We all have our full-time jobs, but when I come home from work the first thing I’ll do is start sorting out things to do with the show. At the moment, for example, I’m busy sorting out the programme. We don’t have a budget for that, it depends on the generosity of local busineses advertising in the programme. A lot of my time before the show involves blocking out scenes, going through the script, deciding how I want everything staged, then coming up with a schedule to make sure that every Tuesday and Wednesday evening, when we rehearse, everything is covered on schedule. Then, in the final four weeks we do four runs and are troubleshooting everything. This year, for the first time, I’ve said I don’t want a prompt – I just want everybody to know everything. That would be the norm in a West End show. Everyone gives up an awful lot of time to achieve all this, but I guess it’s just because they’re so passionate about it.
SO, WHAT’S NEXT?
Hairspray! We’re very lucky with that. It was released to youth groups but hadn’t been released to adult groups until very recently, but Tracy was right in there and nabbed it before anyone else! It’s going to be a massive show, too; the cast for The Addams Family is 38 but for this I think we’re going to have swell our numbers to about 50. It’s going to be a real crowd-pleaser – we’re really lucky to have it.

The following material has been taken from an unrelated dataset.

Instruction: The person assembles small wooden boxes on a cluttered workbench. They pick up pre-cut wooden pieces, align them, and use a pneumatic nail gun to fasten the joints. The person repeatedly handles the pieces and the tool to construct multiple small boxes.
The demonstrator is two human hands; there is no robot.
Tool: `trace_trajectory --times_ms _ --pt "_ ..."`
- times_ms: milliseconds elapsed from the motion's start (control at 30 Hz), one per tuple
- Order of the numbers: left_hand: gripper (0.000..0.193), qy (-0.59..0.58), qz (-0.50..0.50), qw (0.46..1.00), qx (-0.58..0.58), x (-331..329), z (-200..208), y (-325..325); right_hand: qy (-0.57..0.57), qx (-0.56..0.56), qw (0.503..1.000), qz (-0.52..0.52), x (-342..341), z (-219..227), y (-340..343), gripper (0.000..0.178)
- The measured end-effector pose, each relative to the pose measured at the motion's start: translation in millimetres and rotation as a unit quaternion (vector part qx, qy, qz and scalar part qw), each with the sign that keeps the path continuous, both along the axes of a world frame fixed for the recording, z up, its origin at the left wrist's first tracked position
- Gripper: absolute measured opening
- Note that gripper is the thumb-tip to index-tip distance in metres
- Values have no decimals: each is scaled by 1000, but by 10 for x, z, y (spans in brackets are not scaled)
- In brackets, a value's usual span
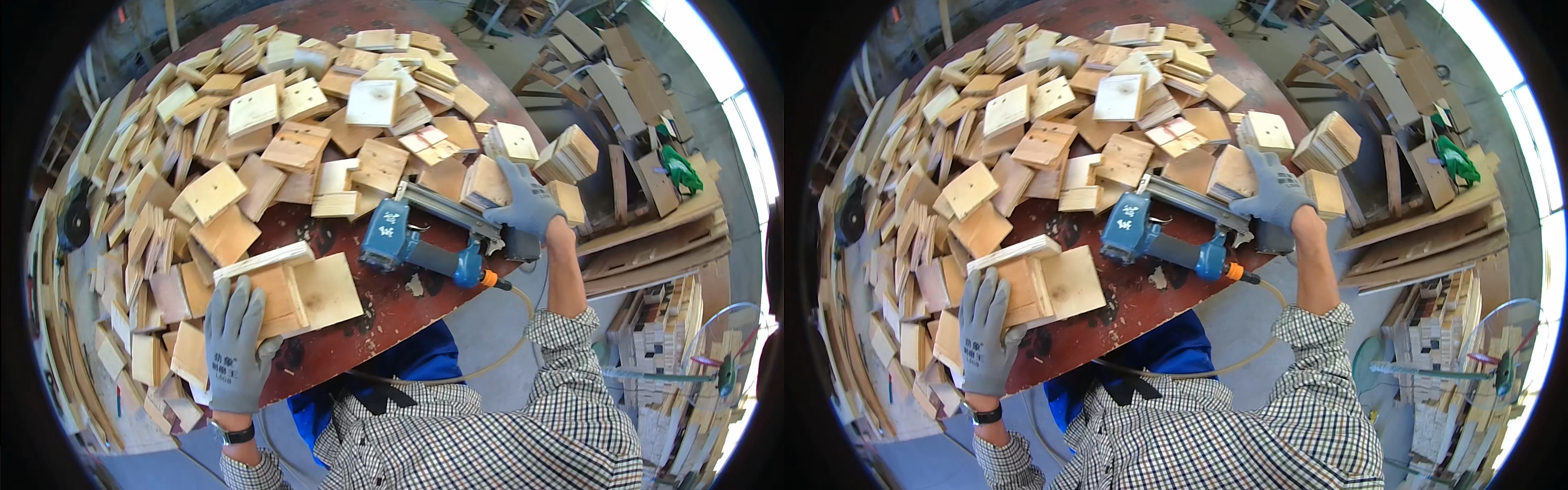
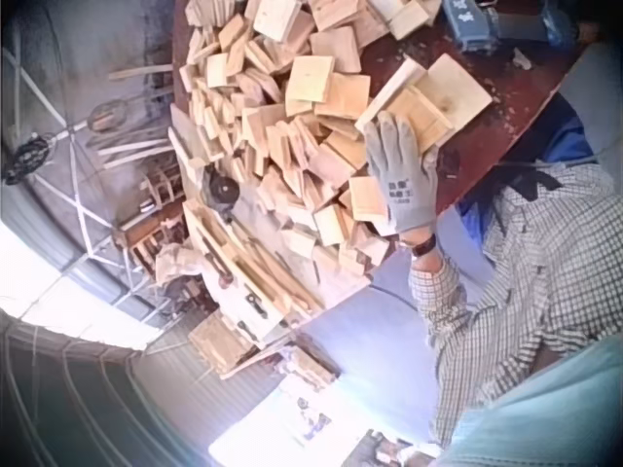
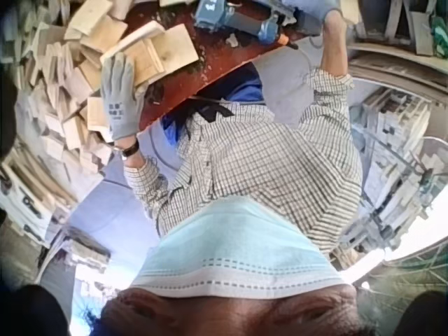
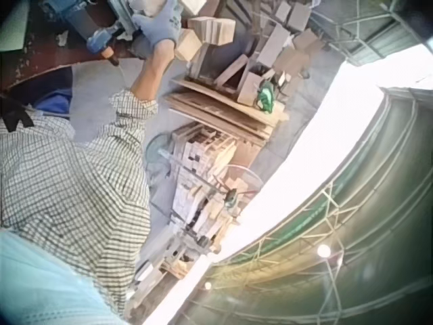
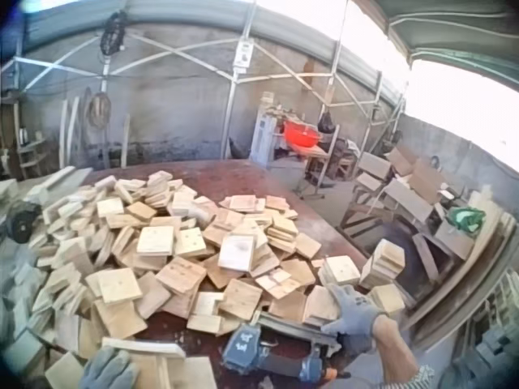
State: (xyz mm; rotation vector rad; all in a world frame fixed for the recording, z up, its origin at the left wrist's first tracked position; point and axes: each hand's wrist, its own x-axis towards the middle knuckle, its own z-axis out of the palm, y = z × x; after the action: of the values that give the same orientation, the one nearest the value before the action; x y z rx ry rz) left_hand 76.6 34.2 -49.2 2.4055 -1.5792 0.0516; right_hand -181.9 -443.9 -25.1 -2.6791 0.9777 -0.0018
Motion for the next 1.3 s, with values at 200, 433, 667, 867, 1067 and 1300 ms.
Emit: trace_trajectory --times_ms 200,433,667,867,1067,1300 --pt "71 -6 5 1000 4 -1 -38 7 -111 -106 988 31 -130 -15 -36 117" --pt "68 23 2 1000 -8 -10 -56 3 -277 -148 945 97 -48 638 474 118" --pt "65 13 4 1000 -6 -10 -15 30 -475 433 765 41 284 610 1607 100" --pt "66 -2 -10 1000 -27 10 -1 7 -520 649 551 75 530 68 2341 70" --pt "68 0 -4 1000 -14 6 -10 -12 -471 727 499 12 673 49 2391 74" --pt "70 14 2 999 -32 -26 3 -6 -469 744 474 -39 707 58 2327 78"
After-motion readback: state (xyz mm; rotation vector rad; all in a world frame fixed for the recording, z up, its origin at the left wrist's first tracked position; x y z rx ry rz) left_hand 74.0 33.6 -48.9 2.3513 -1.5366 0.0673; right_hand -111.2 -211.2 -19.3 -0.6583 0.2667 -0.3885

To find out more about PODS, visit www.peterborough-operatic.com
THE ADDAMS FAMILY
Key Theatre (Main House) 24-28 March 7.30PM (plus 2.30pm Saturday matinée)
Peterborough Operatic & Dramatic Society present the regional première of the creepy, kooky, mysterious and spooky Addams Family musical. Join Morticia, Gomez, Lurch and Uncle Fester in this magnificently macabre new musical comedy fresh from Broadway. It’s every father’s nightmare: Wednesday Addams, the ultimate princess of darkness, has grown up and fallen in love with a sweet young man from a respectable family. Everything will change for the whole family on the fateful night they host a dinner for Wednesday’s ‘normal’ boyfriend and his parents…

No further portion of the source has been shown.